No one other than a party to this Agreement, their successors and permitted assignees, shall have any right to enforce any of its provisions.

1. Direct marketing
   1. If Shortlist.Me processes the Shared Personal Data for the purposes of direct marketing, each party shall ensure that:
      1. the appropriate level of consent has been obtained from the relevant Data Subjects to allow the Shared Personal Data to be used for the purposes of direct marketing in compliance with the Data Protection Legislation; and
      2. effective procedures are in place to allow the Data Subject to “opt-out” from having their Shared Personal Data used for such direct marketing purposes.
2. Variation

No variation of this Agreement shall be effective unless it is in writing and signed by the parties (or their authorised representatives).

1. Waiver

No failure or delay by a party to exercise any right or remedy provided under this Agreement or by law shall constitute a waiver of that or any other right or remedy, nor shall it prevent or restrict the further exercise of that or any other right or remedy. No single or partial exercise of such right or remedy shall prevent or restrict the further exercise of that or any other right or remedy.

1. Severance
   1. If any provision or part-provision of this Agreement is or becomes invalid, illegal or unenforceable, it shall be deemed deleted, but that shall not affect the validity and enforceability of the rest of this Agreement.
   2. If any provision or part-provision of this Agreement is deemed deleted under clause 14.1, the parties shall negotiate in good faith to agree a replacement provision that, to the greatest extent possible, achieves the intended commercial result of the original provision.
2. Changes to the applicable law

If during the Term of this Agreement the Data Protection Legislation change in a way that the Agreement is no longer adequate for the purpose of governing lawful data sharing exercises, the parties agree that they will negotiate in good faith to review the Agreement in the light of the changes.

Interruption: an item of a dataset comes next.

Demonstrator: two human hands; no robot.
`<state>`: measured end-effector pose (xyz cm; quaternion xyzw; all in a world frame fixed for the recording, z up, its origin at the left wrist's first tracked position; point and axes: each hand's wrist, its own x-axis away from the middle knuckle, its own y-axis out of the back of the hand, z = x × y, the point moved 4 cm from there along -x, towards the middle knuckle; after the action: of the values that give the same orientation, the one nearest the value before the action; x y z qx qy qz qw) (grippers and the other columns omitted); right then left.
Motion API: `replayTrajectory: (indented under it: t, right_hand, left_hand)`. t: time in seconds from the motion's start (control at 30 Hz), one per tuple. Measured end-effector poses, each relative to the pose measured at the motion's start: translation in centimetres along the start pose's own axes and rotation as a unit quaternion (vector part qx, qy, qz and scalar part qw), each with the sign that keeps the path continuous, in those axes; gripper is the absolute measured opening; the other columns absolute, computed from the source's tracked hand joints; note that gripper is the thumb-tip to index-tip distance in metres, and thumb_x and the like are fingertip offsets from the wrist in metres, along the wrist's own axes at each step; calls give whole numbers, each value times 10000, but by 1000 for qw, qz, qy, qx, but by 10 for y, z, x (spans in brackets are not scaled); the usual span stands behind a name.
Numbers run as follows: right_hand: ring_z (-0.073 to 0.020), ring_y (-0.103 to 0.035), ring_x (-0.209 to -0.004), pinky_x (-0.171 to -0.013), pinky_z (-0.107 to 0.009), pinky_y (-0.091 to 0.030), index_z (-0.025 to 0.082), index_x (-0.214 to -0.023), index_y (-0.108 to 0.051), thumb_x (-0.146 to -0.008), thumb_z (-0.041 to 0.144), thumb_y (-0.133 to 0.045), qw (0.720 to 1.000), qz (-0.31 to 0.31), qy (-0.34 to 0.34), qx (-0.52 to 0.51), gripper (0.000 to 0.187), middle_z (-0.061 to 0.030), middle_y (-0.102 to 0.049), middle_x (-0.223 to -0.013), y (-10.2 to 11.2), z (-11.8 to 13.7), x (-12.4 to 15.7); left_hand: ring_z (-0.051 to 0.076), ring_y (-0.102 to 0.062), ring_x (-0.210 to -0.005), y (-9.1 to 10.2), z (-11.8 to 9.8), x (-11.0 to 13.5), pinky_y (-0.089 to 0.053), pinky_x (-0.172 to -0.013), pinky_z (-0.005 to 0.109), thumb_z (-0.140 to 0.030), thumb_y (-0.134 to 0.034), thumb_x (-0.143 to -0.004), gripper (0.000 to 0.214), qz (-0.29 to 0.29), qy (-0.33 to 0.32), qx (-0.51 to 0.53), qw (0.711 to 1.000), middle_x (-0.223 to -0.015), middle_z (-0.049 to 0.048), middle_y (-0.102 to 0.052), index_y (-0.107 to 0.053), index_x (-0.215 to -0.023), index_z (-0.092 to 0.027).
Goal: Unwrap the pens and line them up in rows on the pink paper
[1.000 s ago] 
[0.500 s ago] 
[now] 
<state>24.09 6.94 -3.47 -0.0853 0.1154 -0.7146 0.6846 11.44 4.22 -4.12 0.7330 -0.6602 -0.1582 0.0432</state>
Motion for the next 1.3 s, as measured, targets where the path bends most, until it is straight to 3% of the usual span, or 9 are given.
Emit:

1. No partnership or agency
   1. Nothing in this Agreement is intended to, or shall be deemed to, establish any partnership or joint venture between any of the parties, constitute any party the agent of another party, or authorise any party to make or enter into any commitments for or on behalf of any other party.
   2. Each party confirms it is acting on its own behalf and not for the benefit of any other person.
2. Governing law

This Agreement and any dispute or claim (including non-contractual disputes or claims) arising out of or in connection with it or its subject matter or formation shall be governed by and construed in accordance with the law of England and Wales.

1. Jurisdiction

Each party irrevocably agrees that the courts of England and Wales shall have exclusive jurisdiction to settle any dispute or claim (including non-contractual disputes or claims), arising out of or in connection with this Agreement or its subject matter or formation.